Data:
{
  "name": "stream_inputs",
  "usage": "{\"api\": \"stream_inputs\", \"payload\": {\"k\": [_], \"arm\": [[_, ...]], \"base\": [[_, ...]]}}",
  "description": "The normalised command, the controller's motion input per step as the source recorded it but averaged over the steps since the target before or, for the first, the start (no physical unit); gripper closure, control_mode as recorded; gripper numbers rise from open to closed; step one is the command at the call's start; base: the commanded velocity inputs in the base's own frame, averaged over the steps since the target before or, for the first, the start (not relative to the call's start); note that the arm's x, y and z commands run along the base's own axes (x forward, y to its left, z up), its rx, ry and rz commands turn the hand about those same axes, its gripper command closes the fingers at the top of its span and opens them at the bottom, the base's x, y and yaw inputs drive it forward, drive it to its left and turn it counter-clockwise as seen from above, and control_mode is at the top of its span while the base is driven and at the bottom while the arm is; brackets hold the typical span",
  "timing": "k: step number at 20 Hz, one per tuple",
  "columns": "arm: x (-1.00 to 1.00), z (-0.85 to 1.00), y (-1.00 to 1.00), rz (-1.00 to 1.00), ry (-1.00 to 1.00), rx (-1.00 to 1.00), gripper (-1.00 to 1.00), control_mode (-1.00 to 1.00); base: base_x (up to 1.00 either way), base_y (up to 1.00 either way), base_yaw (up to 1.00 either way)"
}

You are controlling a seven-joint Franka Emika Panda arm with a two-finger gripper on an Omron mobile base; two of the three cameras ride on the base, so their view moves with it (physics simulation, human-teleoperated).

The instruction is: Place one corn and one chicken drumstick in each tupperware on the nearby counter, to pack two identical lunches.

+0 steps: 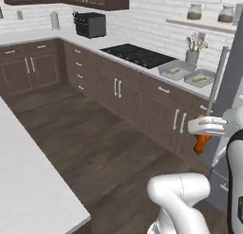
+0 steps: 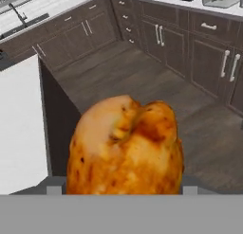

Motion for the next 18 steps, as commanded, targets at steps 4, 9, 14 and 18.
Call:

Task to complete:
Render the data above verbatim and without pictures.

Response to this exercise:
{
  "name": "stream_inputs",
  "usage": "{\"api\": \"stream_inputs\", \"payload\": {\"k\": [_], \"arm\": [[_, ...]], \"base\": [[_, ...]]}}",
  "description": "The normalised command, the controller's motion input per step as the source recorded it but averaged over the steps since the target before or, for the first, the start (no physical unit); gripper closure, control_mode as recorded; gripper numbers rise from open to closed; step one is the command at the call's start; base: the commanded velocity inputs in the base's own frame, averaged over the steps since the target before or, for the first, the start (not relative to the call's start); note that the arm's x, y and z commands run along the base's own axes (x forward, y to its left, z up), its rx, ry and rz commands turn the hand about those same axes, its gripper command closes the fingers at the top of its span and opens them at the bottom, the base's x, y and yaw inputs drive it forward, drive it to its left and turn it counter-clockwise as seen from above, and control_mode is at the top of its span while the base is driven and at the bottom while the arm is; brackets hold the typical span",
  "timing": "k: step number at 20 Hz, one per tuple",
  "columns": "arm: x (-1.00 to 1.00), z (-0.85 to 1.00), y (-1.00 to 1.00), rz (-1.00 to 1.00), ry (-1.00 to 1.00), rx (-1.00 to 1.00), gripper (-1.00 to 1.00), control_mode (-1.00 to 1.00); base: base_x (up to 1.00 either way), base_y (up to 1.00 either way), base_yaw (up to 1.00 either way)"
}

You are controlling a seven-joint Franka Emika Panda arm with a two-finger gripper on an Omron mobile base; two of the three cameras ride on the base, so their view moves with it (physics simulation, human-teleoperated).

The instruction is: Place one corn and one chicken drumstick in each tupperware on the nearby counter, to pack two identical lunches.

+0 steps: 
+0 steps: 

Motion for the next 18 steps, as commanded, targets at steps 4, 9, 14 and 18.
Call:

Nothing further is needed for the exercise.